> Task brief
Filter the entries, keeping every line with the string "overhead".

Recorded data
↓

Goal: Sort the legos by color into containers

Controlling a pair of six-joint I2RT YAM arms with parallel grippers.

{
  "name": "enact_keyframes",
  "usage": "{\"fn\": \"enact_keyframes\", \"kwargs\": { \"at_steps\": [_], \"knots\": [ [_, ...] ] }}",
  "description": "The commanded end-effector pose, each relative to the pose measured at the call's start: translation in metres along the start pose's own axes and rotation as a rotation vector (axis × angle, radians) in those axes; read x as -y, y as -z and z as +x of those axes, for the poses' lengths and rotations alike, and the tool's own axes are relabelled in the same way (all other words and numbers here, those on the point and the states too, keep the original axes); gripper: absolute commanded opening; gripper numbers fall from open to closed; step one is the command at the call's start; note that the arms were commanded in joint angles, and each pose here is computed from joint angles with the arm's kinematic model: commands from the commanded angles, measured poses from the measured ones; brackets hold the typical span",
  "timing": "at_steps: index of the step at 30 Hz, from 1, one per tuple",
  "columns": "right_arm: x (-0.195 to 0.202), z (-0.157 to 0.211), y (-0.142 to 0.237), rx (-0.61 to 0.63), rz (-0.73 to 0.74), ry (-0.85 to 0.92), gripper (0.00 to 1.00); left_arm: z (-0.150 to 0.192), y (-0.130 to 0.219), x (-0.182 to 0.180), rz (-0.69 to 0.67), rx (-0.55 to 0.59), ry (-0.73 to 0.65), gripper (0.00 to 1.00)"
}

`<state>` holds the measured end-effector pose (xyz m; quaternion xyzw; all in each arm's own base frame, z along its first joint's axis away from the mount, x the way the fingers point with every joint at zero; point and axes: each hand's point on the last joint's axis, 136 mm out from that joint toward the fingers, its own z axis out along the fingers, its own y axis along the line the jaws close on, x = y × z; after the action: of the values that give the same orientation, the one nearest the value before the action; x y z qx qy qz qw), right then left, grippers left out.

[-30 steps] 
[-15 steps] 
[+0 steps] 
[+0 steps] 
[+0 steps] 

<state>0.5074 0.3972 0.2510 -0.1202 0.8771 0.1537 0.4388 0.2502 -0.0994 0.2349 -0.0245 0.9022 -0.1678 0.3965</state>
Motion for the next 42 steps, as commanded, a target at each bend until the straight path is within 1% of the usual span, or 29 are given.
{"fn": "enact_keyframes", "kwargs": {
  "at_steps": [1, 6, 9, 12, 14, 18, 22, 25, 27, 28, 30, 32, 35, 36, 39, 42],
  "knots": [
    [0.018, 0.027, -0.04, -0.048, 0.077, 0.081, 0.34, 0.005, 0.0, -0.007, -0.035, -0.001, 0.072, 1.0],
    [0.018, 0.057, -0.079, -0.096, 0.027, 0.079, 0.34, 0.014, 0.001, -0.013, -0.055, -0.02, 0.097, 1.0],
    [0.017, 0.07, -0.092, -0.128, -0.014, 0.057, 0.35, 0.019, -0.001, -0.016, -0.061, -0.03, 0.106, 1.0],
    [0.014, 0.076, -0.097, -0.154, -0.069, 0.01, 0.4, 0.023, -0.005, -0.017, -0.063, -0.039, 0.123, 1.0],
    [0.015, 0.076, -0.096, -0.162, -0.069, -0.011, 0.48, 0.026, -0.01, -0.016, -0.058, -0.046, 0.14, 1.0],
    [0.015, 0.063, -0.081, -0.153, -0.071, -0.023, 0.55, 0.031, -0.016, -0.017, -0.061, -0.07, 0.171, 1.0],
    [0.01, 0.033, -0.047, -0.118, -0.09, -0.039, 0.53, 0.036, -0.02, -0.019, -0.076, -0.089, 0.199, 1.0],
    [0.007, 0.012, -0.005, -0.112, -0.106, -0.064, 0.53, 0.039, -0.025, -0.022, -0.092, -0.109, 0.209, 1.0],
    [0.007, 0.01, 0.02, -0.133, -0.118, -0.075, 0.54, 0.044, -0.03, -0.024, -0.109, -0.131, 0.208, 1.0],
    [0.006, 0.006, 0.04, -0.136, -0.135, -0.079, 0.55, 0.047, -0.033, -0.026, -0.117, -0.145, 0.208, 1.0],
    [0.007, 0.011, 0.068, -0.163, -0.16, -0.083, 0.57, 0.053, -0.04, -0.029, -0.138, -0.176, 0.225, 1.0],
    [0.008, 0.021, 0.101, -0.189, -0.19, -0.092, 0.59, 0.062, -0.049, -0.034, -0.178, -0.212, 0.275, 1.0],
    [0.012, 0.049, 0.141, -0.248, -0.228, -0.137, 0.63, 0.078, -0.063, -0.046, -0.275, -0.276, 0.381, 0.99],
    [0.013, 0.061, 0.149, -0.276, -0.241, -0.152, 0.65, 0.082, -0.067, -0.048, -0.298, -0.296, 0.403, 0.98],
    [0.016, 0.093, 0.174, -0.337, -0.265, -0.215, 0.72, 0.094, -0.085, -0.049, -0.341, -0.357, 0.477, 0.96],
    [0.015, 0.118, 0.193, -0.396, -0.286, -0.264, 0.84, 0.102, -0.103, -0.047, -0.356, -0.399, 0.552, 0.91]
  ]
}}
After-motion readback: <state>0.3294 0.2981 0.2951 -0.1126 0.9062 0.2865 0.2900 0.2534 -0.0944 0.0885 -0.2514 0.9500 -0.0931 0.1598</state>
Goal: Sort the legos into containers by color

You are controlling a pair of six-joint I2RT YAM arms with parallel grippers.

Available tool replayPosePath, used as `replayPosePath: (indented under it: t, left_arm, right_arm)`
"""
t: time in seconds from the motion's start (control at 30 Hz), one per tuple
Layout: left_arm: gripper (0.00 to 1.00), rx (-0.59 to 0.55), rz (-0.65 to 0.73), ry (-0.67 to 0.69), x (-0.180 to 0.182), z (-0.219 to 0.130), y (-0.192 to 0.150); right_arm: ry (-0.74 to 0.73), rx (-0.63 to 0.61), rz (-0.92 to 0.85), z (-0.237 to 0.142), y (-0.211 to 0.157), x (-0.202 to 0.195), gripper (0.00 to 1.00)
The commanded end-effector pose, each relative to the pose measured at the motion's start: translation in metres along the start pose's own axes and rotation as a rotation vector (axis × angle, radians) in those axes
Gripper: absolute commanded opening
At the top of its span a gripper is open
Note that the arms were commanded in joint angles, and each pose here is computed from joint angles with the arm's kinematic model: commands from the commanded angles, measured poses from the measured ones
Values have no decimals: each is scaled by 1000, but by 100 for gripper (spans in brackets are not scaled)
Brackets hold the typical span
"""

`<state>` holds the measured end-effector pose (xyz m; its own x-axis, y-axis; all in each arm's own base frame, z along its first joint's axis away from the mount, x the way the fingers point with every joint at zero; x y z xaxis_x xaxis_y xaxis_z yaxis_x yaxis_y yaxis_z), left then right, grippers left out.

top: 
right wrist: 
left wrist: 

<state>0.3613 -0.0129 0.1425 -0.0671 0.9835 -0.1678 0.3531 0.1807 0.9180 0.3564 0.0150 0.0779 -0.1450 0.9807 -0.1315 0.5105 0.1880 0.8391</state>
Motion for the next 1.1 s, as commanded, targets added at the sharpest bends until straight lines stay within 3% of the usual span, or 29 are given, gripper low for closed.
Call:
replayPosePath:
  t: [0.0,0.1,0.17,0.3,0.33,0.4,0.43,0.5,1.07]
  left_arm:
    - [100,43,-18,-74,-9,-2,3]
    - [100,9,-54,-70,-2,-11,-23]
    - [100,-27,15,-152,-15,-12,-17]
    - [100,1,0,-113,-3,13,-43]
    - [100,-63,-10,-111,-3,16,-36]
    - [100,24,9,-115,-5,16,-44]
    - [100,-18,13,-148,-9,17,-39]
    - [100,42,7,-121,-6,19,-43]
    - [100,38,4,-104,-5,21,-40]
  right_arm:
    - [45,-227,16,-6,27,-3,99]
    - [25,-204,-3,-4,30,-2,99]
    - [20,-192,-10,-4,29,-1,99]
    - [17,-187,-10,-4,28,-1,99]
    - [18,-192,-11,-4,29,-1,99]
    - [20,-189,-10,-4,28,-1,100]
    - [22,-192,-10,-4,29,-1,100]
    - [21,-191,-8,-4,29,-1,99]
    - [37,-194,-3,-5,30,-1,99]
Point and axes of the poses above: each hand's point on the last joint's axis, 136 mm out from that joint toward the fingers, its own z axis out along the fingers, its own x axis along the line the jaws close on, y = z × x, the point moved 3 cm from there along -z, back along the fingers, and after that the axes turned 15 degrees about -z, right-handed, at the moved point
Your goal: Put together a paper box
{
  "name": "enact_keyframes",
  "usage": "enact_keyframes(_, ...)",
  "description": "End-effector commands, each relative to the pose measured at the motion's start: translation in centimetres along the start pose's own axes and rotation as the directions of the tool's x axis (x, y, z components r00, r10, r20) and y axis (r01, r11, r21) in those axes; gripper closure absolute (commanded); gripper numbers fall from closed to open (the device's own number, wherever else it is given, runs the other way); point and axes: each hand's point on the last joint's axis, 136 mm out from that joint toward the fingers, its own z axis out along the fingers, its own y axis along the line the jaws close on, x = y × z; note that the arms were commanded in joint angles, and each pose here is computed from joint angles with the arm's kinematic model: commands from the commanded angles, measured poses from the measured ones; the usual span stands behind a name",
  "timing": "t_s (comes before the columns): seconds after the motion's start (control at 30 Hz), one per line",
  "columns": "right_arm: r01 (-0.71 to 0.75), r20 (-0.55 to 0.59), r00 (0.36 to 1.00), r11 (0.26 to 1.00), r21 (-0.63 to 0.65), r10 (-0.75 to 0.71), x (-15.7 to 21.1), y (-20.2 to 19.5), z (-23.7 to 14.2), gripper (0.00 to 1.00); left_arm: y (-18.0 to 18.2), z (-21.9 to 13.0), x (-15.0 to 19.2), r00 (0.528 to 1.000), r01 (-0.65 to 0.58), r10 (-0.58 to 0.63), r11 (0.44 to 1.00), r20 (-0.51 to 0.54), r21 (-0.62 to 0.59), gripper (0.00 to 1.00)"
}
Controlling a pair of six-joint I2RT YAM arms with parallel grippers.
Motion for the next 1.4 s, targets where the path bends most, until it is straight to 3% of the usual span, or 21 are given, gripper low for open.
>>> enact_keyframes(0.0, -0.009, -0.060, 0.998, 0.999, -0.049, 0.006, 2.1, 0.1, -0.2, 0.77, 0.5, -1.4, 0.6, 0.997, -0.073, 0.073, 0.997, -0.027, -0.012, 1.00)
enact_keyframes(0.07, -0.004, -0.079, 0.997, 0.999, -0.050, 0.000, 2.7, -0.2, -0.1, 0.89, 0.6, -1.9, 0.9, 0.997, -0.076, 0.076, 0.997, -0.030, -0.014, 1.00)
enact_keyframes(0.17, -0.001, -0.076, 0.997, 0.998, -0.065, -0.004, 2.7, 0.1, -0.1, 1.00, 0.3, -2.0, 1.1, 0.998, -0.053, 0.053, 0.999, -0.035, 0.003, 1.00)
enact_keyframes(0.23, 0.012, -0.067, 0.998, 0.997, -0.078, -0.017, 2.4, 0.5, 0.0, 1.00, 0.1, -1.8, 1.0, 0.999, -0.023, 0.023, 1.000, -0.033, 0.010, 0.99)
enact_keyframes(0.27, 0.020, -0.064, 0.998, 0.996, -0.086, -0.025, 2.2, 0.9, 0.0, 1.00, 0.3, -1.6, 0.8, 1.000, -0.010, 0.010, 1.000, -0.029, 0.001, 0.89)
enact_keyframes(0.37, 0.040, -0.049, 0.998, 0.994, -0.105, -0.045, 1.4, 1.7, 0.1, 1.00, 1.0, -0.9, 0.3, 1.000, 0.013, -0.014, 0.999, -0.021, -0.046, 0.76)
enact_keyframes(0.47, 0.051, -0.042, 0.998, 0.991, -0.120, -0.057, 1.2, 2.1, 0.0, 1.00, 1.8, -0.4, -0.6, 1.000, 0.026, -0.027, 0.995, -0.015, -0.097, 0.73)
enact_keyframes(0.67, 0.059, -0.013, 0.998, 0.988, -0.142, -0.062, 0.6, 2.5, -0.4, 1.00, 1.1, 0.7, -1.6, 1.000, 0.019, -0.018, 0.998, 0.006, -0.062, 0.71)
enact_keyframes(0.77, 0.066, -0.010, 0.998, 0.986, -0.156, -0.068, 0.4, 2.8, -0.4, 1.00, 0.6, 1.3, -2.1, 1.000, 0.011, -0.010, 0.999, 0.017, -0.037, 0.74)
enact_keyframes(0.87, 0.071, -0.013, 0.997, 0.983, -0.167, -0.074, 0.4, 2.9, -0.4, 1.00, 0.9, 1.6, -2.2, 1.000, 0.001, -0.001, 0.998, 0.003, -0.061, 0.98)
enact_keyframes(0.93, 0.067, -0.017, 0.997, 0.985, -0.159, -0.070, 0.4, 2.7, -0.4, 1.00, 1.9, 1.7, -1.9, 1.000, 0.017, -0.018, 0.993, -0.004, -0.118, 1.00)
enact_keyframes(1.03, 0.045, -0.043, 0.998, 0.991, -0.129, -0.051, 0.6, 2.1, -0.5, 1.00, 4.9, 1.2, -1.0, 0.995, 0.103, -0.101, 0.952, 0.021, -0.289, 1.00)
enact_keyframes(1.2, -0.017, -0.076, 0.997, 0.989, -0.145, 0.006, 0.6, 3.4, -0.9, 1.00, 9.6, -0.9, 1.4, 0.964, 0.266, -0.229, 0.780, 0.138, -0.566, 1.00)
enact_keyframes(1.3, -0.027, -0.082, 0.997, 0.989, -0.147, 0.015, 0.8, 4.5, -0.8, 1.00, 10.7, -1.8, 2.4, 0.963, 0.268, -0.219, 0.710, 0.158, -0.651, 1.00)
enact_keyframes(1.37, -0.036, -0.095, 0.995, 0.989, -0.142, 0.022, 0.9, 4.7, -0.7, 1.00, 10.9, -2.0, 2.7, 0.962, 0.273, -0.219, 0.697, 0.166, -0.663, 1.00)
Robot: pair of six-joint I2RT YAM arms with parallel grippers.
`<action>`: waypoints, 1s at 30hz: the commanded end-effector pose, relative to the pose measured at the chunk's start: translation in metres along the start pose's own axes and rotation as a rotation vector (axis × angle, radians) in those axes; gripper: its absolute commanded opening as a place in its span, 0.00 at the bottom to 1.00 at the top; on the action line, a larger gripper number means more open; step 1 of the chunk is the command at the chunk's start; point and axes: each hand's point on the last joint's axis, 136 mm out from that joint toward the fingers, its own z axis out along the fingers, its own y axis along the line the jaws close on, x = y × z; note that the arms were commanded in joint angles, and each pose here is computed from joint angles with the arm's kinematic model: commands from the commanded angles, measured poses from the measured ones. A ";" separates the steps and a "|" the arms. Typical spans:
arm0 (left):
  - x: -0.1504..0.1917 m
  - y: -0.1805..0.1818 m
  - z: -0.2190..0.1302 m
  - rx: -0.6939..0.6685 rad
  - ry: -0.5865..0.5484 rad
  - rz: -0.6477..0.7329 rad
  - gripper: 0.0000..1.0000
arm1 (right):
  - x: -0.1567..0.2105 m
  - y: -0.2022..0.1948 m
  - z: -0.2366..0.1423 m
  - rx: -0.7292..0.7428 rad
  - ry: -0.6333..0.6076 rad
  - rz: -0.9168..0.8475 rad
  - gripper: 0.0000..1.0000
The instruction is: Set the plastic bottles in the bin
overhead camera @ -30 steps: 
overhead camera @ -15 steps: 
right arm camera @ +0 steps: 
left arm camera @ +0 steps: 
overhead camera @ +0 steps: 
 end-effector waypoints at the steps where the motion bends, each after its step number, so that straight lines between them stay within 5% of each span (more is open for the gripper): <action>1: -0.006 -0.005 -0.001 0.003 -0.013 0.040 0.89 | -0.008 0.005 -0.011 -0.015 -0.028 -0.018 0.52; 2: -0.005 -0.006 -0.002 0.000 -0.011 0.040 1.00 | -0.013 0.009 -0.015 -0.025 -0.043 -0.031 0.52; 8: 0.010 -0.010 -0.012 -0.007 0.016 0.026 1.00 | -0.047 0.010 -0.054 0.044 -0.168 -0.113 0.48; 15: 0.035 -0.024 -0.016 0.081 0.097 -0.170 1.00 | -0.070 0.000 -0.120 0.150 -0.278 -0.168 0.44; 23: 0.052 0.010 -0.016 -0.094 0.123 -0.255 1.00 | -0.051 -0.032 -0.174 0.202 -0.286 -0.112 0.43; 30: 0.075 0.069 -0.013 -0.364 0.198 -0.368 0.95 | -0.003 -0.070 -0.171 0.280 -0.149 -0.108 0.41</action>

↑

> Your solution
overhead camera @ -30 steps: 
overhead camera @ -15 steps: 
overhead camera @ +0 steps: 

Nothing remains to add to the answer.